** Records to use **
= = = =
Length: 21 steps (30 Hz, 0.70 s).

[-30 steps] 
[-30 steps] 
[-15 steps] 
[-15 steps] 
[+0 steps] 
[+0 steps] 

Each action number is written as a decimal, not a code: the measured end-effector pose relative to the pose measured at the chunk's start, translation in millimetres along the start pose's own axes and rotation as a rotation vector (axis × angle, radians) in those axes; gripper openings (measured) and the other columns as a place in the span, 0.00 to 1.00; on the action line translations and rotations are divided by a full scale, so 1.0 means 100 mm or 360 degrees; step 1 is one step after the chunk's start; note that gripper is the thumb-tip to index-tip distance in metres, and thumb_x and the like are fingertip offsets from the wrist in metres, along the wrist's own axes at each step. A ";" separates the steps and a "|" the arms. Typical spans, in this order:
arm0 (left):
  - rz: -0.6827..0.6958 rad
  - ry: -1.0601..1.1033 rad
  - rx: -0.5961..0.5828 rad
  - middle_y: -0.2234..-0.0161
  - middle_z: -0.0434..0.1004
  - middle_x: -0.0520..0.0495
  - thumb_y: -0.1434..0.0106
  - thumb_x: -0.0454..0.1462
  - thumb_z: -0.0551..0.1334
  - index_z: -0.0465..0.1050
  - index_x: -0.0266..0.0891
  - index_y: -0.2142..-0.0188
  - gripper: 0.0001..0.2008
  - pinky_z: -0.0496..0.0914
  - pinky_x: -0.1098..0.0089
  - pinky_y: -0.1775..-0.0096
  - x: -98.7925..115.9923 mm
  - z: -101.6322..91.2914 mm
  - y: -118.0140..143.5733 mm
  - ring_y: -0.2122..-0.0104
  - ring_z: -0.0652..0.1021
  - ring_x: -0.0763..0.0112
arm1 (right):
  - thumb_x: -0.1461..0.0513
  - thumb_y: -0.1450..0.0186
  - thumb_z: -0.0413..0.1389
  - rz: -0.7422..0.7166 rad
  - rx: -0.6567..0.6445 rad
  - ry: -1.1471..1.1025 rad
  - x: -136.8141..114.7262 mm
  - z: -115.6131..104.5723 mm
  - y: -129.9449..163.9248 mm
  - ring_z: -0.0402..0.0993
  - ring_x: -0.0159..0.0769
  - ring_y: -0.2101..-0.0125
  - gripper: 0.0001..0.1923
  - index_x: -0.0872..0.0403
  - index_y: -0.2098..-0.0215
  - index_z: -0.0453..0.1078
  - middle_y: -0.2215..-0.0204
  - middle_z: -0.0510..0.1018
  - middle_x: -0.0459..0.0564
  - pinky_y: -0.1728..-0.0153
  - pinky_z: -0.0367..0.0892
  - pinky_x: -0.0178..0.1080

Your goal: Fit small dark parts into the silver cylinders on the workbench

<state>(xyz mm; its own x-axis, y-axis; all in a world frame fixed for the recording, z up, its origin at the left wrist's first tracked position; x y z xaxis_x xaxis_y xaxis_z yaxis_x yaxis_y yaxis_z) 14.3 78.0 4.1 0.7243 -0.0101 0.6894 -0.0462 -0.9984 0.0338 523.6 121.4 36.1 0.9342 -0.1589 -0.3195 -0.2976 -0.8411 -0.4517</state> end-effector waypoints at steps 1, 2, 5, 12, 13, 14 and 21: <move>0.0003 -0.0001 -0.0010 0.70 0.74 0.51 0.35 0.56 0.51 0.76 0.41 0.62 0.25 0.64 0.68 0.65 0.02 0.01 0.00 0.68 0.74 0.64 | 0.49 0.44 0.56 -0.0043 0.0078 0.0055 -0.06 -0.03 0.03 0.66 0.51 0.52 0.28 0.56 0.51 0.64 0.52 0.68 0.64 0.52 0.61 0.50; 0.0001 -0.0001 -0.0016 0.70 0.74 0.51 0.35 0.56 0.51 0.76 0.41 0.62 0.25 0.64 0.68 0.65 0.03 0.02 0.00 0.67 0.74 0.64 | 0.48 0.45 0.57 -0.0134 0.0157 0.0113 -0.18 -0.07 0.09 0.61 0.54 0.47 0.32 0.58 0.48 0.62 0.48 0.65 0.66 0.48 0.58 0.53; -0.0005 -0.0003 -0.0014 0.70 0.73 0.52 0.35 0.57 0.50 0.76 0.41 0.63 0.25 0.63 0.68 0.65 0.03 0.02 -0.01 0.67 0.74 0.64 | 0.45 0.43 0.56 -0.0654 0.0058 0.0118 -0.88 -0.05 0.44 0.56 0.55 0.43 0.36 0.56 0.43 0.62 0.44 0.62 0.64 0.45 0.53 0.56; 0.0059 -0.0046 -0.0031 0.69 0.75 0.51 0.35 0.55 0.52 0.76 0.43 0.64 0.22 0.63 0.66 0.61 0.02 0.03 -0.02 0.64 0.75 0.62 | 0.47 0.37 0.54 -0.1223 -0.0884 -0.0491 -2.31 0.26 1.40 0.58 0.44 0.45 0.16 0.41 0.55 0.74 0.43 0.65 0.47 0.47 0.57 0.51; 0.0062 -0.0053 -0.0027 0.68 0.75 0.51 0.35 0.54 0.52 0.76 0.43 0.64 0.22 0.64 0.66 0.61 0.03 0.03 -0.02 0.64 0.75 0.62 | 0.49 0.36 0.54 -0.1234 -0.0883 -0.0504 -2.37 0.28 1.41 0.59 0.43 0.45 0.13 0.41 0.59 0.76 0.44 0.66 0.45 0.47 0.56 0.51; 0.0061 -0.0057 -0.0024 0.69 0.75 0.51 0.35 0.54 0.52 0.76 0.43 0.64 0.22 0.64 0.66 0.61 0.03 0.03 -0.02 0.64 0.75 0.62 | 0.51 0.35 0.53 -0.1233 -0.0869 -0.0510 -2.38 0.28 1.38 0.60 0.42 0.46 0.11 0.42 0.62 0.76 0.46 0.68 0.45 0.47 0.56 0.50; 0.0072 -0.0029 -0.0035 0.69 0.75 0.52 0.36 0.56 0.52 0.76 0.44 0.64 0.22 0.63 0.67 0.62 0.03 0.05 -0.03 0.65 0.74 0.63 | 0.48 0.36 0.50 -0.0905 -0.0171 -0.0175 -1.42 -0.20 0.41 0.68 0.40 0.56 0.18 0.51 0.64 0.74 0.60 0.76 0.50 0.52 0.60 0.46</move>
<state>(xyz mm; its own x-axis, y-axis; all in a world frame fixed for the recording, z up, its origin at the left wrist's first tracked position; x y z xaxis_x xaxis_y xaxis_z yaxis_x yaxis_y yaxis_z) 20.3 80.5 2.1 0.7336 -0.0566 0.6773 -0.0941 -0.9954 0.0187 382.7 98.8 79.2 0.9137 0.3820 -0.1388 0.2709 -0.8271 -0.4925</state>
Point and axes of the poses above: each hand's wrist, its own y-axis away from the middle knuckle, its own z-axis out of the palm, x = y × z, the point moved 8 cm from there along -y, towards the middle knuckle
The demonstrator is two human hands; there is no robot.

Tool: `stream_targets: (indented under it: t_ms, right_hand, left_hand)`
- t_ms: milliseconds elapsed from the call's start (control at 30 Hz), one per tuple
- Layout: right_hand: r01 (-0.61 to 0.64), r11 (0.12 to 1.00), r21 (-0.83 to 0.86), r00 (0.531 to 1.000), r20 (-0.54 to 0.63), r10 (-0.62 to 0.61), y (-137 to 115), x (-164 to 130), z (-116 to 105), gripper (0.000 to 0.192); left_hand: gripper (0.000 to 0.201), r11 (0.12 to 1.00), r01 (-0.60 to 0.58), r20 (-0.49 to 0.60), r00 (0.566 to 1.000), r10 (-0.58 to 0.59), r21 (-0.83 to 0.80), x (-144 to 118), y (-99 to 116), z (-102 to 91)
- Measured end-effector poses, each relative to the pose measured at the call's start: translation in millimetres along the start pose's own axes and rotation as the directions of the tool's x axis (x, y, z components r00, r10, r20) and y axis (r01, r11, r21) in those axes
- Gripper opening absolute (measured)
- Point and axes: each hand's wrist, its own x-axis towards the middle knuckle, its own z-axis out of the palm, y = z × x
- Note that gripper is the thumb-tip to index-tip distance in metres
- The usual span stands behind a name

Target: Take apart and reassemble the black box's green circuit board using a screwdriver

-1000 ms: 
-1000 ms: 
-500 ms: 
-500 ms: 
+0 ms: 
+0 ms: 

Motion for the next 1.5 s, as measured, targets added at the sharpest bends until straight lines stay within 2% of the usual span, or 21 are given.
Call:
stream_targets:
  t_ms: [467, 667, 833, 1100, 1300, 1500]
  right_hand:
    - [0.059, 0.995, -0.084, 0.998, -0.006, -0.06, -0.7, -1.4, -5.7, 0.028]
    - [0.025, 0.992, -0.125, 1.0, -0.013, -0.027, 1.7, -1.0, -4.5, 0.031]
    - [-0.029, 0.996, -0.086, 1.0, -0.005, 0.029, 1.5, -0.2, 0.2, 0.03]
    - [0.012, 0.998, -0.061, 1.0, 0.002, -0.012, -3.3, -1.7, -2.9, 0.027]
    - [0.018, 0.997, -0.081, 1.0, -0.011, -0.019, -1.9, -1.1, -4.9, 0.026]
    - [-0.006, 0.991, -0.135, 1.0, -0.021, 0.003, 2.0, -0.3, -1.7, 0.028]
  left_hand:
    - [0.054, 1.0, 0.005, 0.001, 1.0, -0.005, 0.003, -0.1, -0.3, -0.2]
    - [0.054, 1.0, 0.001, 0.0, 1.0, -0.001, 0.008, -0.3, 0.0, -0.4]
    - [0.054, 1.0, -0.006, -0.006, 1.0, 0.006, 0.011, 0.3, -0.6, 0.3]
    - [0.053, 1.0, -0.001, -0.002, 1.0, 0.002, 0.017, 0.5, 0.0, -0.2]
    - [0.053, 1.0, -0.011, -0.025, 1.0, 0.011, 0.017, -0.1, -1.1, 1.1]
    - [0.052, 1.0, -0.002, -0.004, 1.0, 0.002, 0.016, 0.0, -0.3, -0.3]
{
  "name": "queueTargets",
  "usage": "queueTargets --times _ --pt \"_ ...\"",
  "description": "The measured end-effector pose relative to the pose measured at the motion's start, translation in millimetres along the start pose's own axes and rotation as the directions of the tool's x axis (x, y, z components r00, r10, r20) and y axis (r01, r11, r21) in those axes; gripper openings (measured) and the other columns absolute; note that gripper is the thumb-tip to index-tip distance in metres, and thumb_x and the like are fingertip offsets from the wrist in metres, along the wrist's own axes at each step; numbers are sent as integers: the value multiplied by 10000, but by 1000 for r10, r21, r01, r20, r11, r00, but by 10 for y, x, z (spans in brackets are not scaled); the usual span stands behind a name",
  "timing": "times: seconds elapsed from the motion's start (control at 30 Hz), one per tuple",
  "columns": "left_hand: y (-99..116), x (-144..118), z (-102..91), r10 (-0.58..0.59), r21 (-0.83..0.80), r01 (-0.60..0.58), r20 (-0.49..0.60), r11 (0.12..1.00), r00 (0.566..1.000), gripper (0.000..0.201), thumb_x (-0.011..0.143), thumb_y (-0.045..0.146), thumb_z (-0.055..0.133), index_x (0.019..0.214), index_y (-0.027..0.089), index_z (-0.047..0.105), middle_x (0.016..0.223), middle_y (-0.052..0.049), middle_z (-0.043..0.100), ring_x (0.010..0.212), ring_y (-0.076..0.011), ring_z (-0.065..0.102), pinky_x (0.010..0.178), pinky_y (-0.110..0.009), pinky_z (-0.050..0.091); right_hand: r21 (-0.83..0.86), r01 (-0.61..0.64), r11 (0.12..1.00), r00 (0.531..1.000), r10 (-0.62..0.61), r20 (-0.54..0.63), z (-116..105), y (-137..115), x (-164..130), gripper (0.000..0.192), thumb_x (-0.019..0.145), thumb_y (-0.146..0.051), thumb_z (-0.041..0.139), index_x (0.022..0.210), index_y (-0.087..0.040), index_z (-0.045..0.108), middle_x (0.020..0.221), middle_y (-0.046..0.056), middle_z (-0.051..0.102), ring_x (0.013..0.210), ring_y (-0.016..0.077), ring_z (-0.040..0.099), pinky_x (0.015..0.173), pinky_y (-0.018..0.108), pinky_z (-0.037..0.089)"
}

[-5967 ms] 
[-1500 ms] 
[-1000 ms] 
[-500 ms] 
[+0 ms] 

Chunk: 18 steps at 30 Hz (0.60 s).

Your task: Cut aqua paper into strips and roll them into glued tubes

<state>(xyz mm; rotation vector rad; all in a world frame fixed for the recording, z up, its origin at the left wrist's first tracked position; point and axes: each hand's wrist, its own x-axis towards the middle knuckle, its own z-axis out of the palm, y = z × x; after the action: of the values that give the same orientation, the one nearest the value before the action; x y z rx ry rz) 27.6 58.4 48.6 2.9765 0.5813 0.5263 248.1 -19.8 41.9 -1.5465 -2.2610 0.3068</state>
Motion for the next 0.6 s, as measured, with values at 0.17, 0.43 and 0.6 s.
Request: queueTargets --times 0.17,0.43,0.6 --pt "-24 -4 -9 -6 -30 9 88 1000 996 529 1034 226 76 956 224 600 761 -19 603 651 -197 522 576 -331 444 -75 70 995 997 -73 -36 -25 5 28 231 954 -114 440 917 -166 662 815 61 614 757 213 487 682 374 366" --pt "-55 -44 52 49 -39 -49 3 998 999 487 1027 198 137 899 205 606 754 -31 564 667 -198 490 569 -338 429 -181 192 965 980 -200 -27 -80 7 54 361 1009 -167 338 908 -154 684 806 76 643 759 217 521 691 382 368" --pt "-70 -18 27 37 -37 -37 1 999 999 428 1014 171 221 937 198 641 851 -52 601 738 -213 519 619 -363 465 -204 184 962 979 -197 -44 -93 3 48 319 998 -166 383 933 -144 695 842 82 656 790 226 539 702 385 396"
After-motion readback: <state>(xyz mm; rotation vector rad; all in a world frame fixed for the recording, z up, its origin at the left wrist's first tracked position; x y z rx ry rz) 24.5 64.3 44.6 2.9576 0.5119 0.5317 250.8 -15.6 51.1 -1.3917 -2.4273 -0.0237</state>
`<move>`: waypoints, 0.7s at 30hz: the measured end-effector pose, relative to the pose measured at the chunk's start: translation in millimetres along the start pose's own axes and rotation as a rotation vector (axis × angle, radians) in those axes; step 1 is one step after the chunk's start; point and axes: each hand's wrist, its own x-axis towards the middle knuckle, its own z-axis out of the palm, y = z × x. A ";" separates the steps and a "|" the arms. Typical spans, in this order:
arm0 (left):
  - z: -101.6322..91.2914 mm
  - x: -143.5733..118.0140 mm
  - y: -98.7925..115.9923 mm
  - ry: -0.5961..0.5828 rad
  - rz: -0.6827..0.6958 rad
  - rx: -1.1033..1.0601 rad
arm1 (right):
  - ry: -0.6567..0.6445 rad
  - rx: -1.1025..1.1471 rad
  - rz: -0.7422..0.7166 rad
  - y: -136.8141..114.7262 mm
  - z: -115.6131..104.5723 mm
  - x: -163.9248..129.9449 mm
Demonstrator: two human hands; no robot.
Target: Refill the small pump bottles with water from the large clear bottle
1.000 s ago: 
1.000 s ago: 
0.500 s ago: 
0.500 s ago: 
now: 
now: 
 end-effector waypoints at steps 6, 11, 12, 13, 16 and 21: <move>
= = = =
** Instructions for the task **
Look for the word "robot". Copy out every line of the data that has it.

** Answer **
The demonstrator is two human hands; there is no robot.
Demonstrator: two human hands; no robot.

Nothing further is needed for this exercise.